The additional information will also give the public better insight into the status of generic regulatory exclusivities and the potential future availability of lower-cost generic alternatives for specific drug products.
The U.S. Food and Drug Administration took another step to implement its Drug Competition Action Plan on June 18, 2019, by updating the information provided in the Paragraph IV Certifications List. The updated list will provide greater transparency regarding Paragraph IV certifications and potential exclusivities. That transparency will in turn lead to greater predictability for generic manufacturers regarding the potential timing of approval for their ANDAs and the potential degree of competition. The additional information will also give the public better insight into the status of generic regulatory exclusivities and the potential future availability of lower-cost generic alternatives for specific drug products.
Historically, the Paragraph IV Certifications List has included:
- Drug name
- Dosage form
- Dosage strength
- Reference listed drug (RLD) name and NDA number
- Date on which the first substantially complete ANDA containing a Paragraph IV certification was filed
This limited insight left manufacturers and the public with incomplete information regarding the status of potential 180-day first-to-file exclusivities and future availability of lower-cost generic drug products. With the updated list, FDA is attempting to address that information gap and provide greater transparency. FDA’s new Paragraph IV Certifications List adds the following information:
- Number of potential first applicant ANDAs submitted
- Status of 180-day exclusivity decisions
- 180-day decision posting date
- Date of first approval of “first applicant” ANDA
- Date of first commercial marketing
- Expiration date of last qualifying patent
FDA intends for this additional information to allow generic drug manufacturers to make better-informed decisions regarding potential approval dates for ANDAs on file and also regarding potential competition for ANDA products yet to be developed.
The updated list will also be useful to the public by showing that FDA is efficiently approving applications without allowing “gaming” tactics by potential exclusivity holders. These tactics ultimately delay competition and are counter to the intent of the Hatch-Waxman regulatory scheme.
Updating the information provided on the Paragraph IV Certifications List ultimately furthers FDA’s Drug Competition Action Plan to enhance the efficiency of the development and approval of ANDA products and increase patient access to high-quality, low-cost generic drug products. Providing this additional information helps generic manufacturers predict when their ANDAs currently on file may be approved. It may also be a resource that manufacturers can use in product selection.
FDA’s increased transparency should ultimately build confidence in the agency’s commitment to promote timely access to high-quality, lower-cost generic drug products. Much of the information provided on the new list was available before by process of deduction from other publicly available information or from paid subscription services.

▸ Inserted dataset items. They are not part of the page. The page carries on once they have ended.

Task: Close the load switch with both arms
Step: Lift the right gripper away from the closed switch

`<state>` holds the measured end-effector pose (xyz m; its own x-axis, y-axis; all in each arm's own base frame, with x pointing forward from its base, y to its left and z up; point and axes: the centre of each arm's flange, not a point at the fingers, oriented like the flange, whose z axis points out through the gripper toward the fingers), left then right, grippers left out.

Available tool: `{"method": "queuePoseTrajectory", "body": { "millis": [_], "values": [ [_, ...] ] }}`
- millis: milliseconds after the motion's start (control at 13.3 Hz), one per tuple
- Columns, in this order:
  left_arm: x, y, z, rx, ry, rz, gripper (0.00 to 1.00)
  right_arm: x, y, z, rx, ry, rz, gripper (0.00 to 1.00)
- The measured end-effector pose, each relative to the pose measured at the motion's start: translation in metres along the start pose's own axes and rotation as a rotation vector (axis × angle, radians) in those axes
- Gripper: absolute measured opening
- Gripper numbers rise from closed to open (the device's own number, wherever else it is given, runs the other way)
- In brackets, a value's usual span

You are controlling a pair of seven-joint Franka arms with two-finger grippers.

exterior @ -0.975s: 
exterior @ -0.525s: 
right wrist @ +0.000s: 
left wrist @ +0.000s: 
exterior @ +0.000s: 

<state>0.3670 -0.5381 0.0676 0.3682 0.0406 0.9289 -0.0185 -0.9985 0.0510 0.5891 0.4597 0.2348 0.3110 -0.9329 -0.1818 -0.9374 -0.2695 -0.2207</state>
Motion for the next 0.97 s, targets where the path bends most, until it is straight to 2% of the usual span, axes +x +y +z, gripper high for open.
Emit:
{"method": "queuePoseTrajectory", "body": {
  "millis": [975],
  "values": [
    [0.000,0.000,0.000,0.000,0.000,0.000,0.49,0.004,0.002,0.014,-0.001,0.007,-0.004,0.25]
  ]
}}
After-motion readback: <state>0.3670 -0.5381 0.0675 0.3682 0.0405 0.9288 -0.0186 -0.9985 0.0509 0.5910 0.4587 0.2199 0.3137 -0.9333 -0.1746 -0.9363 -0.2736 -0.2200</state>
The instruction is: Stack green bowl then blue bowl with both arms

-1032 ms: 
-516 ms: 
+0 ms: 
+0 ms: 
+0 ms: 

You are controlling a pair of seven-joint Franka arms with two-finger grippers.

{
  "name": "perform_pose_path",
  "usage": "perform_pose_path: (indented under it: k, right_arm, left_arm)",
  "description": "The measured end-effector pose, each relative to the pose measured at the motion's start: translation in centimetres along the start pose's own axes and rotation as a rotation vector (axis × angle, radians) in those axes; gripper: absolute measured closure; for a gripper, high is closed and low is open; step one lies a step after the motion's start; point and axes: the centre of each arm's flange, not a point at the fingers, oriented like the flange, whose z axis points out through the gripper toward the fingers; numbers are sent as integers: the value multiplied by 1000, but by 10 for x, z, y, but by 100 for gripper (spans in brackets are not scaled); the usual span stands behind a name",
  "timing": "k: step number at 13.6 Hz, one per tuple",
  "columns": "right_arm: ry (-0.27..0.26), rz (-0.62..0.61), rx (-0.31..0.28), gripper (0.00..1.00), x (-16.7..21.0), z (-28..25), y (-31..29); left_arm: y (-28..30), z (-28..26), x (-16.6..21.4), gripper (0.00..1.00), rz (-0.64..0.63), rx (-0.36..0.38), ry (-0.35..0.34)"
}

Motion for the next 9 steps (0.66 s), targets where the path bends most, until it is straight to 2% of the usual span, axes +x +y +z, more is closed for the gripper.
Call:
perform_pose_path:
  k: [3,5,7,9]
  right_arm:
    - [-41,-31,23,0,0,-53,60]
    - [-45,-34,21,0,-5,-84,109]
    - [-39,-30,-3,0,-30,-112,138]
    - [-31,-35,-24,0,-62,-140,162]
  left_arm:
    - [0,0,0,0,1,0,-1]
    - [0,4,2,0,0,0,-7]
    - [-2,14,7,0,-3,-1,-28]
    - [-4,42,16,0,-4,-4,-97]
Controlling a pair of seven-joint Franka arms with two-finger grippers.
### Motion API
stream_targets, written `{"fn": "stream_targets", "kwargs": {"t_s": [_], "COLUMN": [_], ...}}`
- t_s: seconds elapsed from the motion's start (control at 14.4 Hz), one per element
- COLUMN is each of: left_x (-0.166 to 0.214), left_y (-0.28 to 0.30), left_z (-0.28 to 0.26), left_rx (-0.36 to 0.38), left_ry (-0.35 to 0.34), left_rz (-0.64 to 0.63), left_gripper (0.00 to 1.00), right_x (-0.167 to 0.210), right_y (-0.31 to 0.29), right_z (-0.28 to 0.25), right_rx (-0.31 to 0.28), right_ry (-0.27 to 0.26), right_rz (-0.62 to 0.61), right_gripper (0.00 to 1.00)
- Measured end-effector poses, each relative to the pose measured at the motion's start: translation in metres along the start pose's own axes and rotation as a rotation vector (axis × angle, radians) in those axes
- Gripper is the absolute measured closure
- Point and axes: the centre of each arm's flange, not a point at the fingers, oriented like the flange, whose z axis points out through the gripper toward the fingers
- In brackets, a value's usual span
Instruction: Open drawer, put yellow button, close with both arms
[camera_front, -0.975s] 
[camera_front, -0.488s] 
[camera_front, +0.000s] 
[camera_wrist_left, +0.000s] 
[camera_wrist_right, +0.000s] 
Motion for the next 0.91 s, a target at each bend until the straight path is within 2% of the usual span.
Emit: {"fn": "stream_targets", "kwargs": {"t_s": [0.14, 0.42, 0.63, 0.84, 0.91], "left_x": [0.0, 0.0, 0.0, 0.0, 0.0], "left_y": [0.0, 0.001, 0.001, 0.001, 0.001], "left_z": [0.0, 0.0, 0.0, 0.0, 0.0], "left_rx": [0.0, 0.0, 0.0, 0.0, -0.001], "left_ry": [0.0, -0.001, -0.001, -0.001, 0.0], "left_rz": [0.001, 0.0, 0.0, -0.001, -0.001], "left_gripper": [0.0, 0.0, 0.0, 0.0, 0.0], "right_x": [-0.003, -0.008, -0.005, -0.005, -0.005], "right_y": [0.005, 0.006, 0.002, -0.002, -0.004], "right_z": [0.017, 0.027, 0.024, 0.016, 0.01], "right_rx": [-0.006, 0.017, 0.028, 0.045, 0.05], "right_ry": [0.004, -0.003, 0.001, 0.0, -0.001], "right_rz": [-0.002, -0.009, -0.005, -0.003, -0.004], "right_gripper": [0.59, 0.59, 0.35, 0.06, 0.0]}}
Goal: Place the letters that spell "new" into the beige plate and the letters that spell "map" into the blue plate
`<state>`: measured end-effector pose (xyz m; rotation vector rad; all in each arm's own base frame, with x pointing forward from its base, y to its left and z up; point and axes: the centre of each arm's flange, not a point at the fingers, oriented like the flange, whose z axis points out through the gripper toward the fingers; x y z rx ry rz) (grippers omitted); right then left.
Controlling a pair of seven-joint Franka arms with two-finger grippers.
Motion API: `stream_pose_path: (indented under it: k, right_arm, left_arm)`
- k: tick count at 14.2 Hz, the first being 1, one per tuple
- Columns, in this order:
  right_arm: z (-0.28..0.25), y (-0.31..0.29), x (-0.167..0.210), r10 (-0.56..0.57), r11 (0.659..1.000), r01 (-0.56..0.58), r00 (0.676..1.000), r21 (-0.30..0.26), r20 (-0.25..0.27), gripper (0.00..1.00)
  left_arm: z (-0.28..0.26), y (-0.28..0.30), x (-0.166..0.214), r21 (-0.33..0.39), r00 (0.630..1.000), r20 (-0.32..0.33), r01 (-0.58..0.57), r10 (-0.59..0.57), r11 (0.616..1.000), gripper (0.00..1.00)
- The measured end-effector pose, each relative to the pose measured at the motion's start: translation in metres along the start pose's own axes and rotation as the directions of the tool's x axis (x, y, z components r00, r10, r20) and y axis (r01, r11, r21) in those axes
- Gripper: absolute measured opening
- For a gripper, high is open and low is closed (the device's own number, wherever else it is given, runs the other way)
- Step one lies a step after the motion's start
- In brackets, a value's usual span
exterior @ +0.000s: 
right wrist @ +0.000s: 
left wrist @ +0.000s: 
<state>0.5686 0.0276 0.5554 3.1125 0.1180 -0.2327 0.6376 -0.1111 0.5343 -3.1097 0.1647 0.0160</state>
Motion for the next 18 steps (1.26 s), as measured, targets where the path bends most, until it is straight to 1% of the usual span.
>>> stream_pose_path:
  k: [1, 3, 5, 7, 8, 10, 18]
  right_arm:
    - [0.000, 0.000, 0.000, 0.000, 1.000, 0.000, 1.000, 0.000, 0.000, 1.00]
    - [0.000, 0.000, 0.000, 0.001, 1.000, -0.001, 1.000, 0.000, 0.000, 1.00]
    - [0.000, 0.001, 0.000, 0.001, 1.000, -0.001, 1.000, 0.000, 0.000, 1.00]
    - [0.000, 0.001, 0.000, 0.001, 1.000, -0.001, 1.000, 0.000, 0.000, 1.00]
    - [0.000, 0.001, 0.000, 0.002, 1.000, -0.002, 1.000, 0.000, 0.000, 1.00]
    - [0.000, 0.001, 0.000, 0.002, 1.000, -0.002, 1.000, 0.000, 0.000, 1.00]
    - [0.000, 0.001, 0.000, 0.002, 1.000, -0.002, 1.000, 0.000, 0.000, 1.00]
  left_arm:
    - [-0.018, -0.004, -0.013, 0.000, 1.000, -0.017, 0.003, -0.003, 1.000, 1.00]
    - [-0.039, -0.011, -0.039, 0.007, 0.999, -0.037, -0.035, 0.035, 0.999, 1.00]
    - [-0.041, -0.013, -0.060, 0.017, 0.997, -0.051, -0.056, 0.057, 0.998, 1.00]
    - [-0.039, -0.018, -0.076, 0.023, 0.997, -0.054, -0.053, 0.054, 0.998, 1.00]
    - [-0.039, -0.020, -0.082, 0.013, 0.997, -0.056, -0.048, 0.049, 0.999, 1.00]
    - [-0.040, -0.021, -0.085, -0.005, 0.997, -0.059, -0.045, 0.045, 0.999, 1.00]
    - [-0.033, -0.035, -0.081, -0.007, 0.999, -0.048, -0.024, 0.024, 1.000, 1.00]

But FDA’s transparency makes that information more readily available, and hopefully more reliable, than before. The updated list is also indicative of FDA’s commitment to better communication with the industry as a whole.
FDA continues to make good on its promise to improve efficiencies in the ANDA approval process and to reduce distortions of the balance between innovation and access to medication underlying the Hatch-Waxman regulatory scheme.